## Goal of the exercise:
Look through the records below, and copy out every line that holds the string "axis".

*** Given data

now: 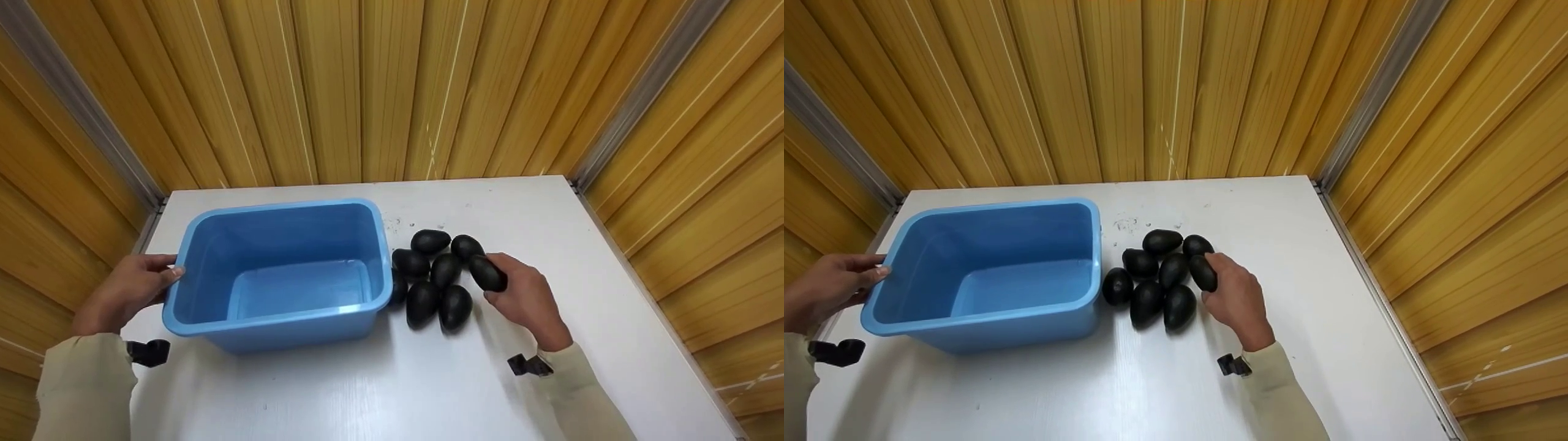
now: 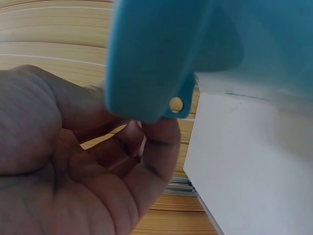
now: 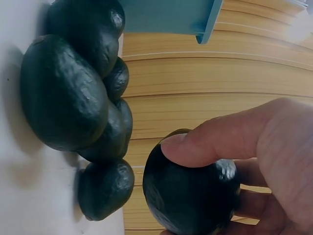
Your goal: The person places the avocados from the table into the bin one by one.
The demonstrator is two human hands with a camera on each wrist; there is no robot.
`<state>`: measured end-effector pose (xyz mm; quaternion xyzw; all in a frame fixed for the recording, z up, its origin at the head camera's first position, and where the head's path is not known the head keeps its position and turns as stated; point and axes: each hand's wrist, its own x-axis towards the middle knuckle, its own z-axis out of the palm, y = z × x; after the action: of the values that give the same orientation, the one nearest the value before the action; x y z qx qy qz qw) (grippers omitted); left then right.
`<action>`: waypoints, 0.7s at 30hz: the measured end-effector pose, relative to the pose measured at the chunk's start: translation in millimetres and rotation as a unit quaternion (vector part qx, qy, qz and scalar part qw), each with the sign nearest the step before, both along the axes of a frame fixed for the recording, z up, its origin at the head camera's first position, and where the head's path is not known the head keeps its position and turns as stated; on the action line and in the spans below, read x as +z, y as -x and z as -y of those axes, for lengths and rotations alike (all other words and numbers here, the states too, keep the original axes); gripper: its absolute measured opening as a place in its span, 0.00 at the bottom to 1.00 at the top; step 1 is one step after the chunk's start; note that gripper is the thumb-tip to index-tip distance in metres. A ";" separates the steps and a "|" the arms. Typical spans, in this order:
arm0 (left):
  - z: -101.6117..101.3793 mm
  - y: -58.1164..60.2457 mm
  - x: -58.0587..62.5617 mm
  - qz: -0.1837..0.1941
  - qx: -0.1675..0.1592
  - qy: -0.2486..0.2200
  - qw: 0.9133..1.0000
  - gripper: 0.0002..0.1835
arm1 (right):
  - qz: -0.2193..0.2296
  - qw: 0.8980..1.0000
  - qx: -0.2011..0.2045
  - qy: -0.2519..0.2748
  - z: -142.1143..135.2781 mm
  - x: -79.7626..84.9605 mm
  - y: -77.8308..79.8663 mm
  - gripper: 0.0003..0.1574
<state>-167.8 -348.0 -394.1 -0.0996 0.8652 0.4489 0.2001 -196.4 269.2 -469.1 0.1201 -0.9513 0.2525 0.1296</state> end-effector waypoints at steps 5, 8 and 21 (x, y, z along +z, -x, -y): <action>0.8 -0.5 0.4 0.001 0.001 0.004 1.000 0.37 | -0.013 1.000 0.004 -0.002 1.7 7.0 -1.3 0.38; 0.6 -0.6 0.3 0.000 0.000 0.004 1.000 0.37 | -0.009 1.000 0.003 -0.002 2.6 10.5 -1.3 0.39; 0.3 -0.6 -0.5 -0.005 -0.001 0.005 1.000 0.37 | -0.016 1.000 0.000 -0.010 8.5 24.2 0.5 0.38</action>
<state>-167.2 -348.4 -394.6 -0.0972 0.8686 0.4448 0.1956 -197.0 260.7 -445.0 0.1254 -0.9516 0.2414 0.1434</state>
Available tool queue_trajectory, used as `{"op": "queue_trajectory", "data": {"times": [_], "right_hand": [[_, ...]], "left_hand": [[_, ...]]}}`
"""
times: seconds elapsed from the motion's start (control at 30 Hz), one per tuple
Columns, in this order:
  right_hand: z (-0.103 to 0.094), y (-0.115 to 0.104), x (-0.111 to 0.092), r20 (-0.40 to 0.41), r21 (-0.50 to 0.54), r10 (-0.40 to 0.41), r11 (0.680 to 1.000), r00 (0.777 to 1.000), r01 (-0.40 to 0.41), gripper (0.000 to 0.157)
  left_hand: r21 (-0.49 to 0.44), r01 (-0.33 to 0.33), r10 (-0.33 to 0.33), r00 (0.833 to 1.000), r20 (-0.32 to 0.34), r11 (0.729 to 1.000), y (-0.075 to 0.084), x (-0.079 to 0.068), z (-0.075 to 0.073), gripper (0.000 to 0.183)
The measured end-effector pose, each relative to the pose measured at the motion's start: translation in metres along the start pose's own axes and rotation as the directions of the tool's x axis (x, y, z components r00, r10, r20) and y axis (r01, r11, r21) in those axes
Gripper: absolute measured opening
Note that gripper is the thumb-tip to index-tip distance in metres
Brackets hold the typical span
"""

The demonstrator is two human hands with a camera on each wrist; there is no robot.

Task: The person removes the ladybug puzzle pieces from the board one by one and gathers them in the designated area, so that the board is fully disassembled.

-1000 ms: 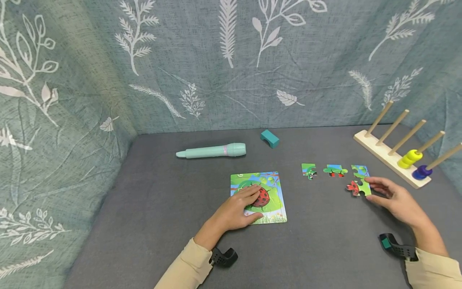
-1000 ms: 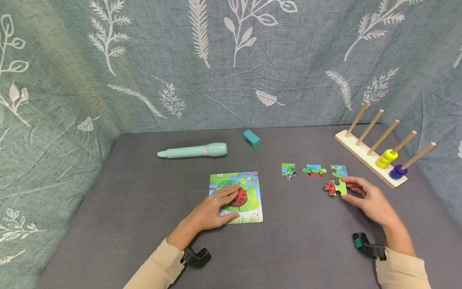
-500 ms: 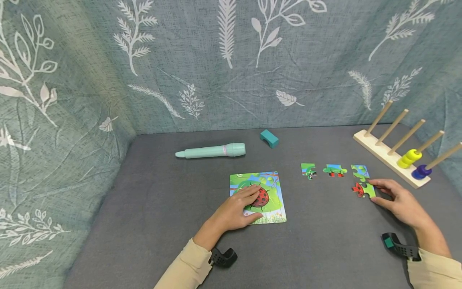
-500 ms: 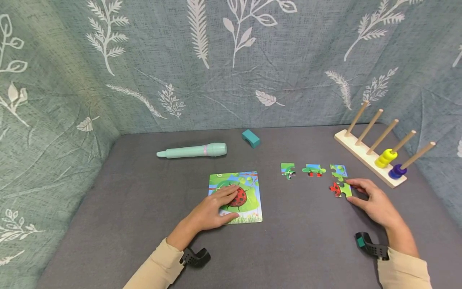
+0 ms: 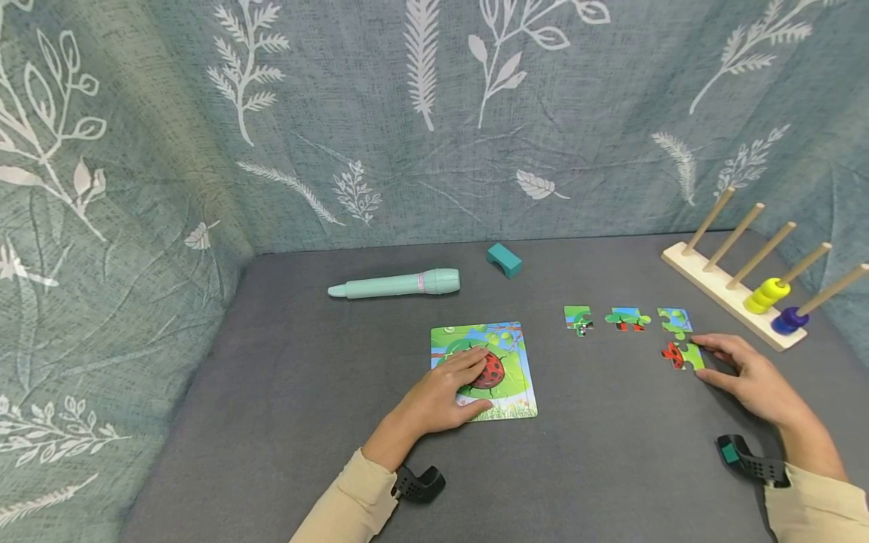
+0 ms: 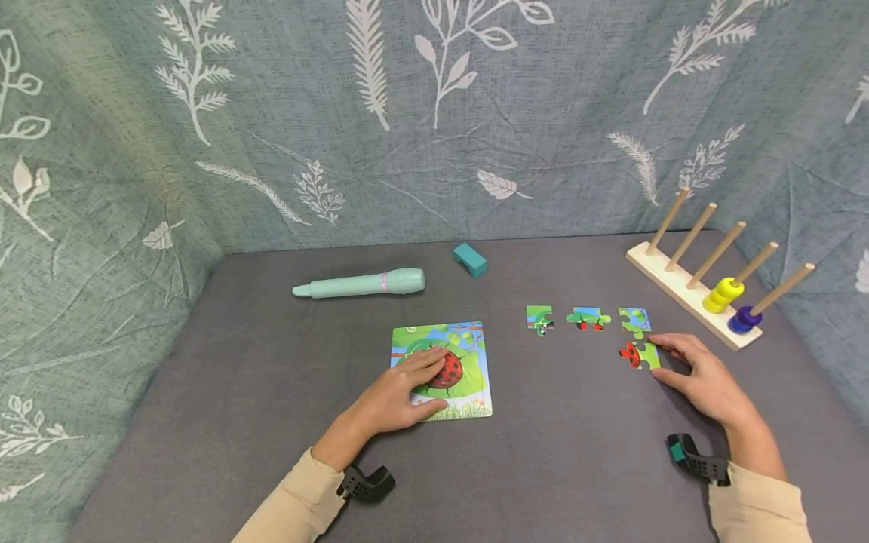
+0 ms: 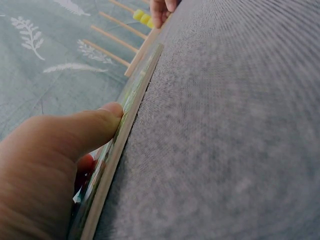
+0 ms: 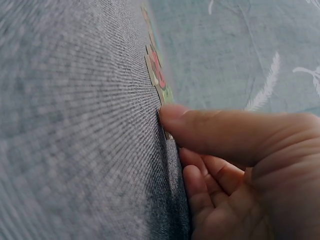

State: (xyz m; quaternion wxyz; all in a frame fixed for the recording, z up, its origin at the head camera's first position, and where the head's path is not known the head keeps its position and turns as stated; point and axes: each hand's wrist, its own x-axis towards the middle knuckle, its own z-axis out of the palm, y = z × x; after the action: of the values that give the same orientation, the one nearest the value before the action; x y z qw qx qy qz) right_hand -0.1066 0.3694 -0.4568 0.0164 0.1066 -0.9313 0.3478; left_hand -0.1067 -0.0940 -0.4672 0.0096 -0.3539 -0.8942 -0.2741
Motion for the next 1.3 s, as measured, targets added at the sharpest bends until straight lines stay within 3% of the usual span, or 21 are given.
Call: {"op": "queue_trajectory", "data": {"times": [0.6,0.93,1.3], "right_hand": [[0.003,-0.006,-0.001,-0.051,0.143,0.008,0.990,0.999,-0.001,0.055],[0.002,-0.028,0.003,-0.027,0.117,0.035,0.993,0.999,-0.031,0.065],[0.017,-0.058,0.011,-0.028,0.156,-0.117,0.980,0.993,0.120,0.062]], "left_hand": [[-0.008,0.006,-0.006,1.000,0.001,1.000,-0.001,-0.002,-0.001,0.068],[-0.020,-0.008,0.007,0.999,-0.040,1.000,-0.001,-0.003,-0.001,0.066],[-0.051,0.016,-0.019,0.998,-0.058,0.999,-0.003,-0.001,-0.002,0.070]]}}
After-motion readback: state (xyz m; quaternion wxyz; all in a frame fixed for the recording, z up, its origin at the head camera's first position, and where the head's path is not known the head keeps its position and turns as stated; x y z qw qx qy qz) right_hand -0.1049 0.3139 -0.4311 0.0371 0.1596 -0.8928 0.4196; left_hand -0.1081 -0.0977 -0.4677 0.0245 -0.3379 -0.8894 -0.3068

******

## Answer box:
`<state>`: measured end-effector pose (xyz mm; quaternion xyzw; all in a frame fixed for the recording, z up, its origin at the head camera's first position, and where the head's path is not known the head keeps its position and turns as stated; point and axes: each hand's wrist, its own x-axis towards the middle knuckle, its own z-axis out of the palm, y = z × x; after the action: of the values that give the same orientation, the one nearest the value before the action; x y z qx qy qz qw) (grippers omitted); left then right.
The measured end-effector pose, each relative to the pose measured at the motion's start: translation in metres along the start pose's own axes and rotation as the directions of the tool's x axis (x, y, z components r00, r10, r20) and y axis (r01, r11, r21) in those axes
State: (xyz m; quaternion wxyz; all in a frame fixed for the recording, z up, its origin at the head camera's first position, and where the head's path is not known the head keeps its position and turns as stated; point and axes: each hand's wrist, its own x-axis towards the middle knuckle, its own z-axis out of the palm, y = z × x; after the action: of the values that give the same orientation, the one nearest the value before the action; x y z qw qx qy qz) right_hand -0.1066 0.3694 -0.4568 0.0164 0.1066 -0.9313 0.3478; left_hand -0.1067 -0.0940 -0.4672 0.0096 -0.3539 -0.8942 -0.2741

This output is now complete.